→ Exercise
Please retype the data in full, exactly as given.

- Opening Delimiter -

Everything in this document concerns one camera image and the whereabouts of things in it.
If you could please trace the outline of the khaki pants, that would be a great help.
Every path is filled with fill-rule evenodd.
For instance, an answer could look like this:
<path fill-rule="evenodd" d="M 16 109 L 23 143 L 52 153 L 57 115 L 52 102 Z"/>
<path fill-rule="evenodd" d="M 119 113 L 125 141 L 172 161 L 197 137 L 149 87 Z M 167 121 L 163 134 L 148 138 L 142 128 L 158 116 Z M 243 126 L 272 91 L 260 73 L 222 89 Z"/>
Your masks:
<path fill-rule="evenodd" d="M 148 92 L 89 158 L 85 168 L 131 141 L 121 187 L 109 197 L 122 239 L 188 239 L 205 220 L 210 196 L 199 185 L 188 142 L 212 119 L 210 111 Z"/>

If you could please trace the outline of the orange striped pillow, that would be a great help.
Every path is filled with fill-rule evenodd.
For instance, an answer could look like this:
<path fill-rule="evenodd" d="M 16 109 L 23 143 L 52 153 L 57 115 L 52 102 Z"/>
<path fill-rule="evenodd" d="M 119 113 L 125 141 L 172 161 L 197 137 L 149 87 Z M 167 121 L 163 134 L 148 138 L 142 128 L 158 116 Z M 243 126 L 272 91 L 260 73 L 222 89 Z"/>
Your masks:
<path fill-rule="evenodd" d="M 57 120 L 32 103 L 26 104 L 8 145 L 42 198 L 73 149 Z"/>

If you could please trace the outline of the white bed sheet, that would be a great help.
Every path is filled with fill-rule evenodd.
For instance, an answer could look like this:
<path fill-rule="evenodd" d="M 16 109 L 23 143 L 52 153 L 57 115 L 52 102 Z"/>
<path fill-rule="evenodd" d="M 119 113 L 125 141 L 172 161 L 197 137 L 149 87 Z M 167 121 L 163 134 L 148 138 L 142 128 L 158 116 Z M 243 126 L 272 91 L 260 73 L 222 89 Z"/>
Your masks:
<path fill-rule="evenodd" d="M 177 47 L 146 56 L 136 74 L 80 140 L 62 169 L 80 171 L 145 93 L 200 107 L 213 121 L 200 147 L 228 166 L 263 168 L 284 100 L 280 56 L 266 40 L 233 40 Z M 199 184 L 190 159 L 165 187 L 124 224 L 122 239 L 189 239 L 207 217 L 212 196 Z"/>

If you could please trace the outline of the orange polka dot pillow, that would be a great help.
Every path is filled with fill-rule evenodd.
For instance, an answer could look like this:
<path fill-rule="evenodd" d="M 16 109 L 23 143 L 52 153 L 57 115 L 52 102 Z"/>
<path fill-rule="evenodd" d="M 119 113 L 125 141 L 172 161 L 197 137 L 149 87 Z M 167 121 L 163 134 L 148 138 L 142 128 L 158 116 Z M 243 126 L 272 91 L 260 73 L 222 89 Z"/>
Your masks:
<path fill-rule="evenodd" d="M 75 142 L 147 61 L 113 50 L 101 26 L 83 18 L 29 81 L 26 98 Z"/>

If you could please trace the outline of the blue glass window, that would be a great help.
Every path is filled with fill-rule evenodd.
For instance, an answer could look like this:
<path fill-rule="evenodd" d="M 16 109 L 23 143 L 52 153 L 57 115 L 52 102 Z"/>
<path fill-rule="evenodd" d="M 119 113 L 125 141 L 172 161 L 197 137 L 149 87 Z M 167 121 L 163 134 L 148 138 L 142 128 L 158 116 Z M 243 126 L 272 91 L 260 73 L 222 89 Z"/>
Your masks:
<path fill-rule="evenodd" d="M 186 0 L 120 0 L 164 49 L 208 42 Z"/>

- Closing Delimiter -

→ Solution to this task
Everything in this document concerns one camera image and the whereabouts of things in it.
If you could please trace the outline of the khaki pants, that would be a great help.
Every path is filled with fill-rule evenodd.
For instance, an answer could look like this:
<path fill-rule="evenodd" d="M 16 109 L 23 143 L 52 153 L 57 115 L 52 102 Z"/>
<path fill-rule="evenodd" d="M 119 113 L 125 141 L 172 161 L 197 137 L 149 87 Z M 167 121 L 163 134 L 148 138 L 142 128 L 158 116 Z M 243 126 L 272 91 L 260 73 L 222 89 Z"/>
Your masks:
<path fill-rule="evenodd" d="M 148 92 L 89 158 L 85 168 L 131 141 L 121 187 L 109 197 L 122 239 L 188 239 L 205 220 L 210 196 L 199 185 L 188 142 L 212 119 L 210 111 Z"/>

If you could please trace the outline of the orange striped pillow, that would be a great help.
Every path is filled with fill-rule evenodd.
For instance, an answer could look like this:
<path fill-rule="evenodd" d="M 16 109 L 23 143 L 52 153 L 57 115 L 52 102 Z"/>
<path fill-rule="evenodd" d="M 119 113 L 125 141 L 172 161 L 197 137 L 149 87 Z M 167 121 L 163 134 L 148 138 L 142 128 L 158 116 Z M 243 126 L 272 91 L 260 73 L 222 89 Z"/>
Your masks:
<path fill-rule="evenodd" d="M 57 120 L 32 103 L 26 104 L 8 145 L 42 198 L 73 149 Z"/>

If you could please trace the outline of the white bed sheet, that would be a great help.
Every path is filled with fill-rule evenodd.
For instance, an answer could look like this:
<path fill-rule="evenodd" d="M 16 109 L 23 143 L 52 153 L 57 115 L 52 102 Z"/>
<path fill-rule="evenodd" d="M 119 113 L 125 141 L 172 161 L 197 137 L 149 87 Z M 167 121 L 163 134 L 148 138 L 142 128 L 158 116 Z M 243 126 L 272 91 L 260 73 L 222 89 Z"/>
Your masks:
<path fill-rule="evenodd" d="M 177 47 L 146 56 L 136 74 L 80 140 L 62 169 L 80 171 L 145 93 L 200 107 L 213 121 L 200 147 L 228 166 L 263 168 L 284 100 L 280 56 L 266 40 L 233 40 Z M 199 184 L 190 159 L 165 187 L 124 224 L 122 239 L 189 239 L 207 217 L 212 196 Z"/>

If you could please trace the outline of the orange polka dot pillow, that would be a great help.
Every path is filled with fill-rule evenodd.
For instance, an answer could look like this:
<path fill-rule="evenodd" d="M 16 109 L 23 143 L 52 153 L 57 115 L 52 102 Z"/>
<path fill-rule="evenodd" d="M 119 113 L 125 141 L 172 161 L 197 137 L 149 87 Z M 167 121 L 163 134 L 148 138 L 142 128 L 158 116 Z M 243 126 L 272 91 L 260 73 L 222 89 Z"/>
Your masks:
<path fill-rule="evenodd" d="M 75 142 L 147 61 L 113 50 L 101 26 L 83 18 L 29 81 L 26 98 Z"/>

If you could please trace the outline of the blue glass window, that would be a great help.
Every path is filled with fill-rule evenodd.
For instance, an answer could look like this:
<path fill-rule="evenodd" d="M 16 109 L 23 143 L 52 153 L 57 115 L 52 102 Z"/>
<path fill-rule="evenodd" d="M 119 113 L 125 141 L 172 161 L 197 137 L 149 87 Z M 167 121 L 163 134 L 148 138 L 142 128 L 158 116 Z M 243 126 L 272 91 L 260 73 L 222 89 Z"/>
Your masks:
<path fill-rule="evenodd" d="M 186 0 L 120 0 L 164 49 L 208 42 Z"/>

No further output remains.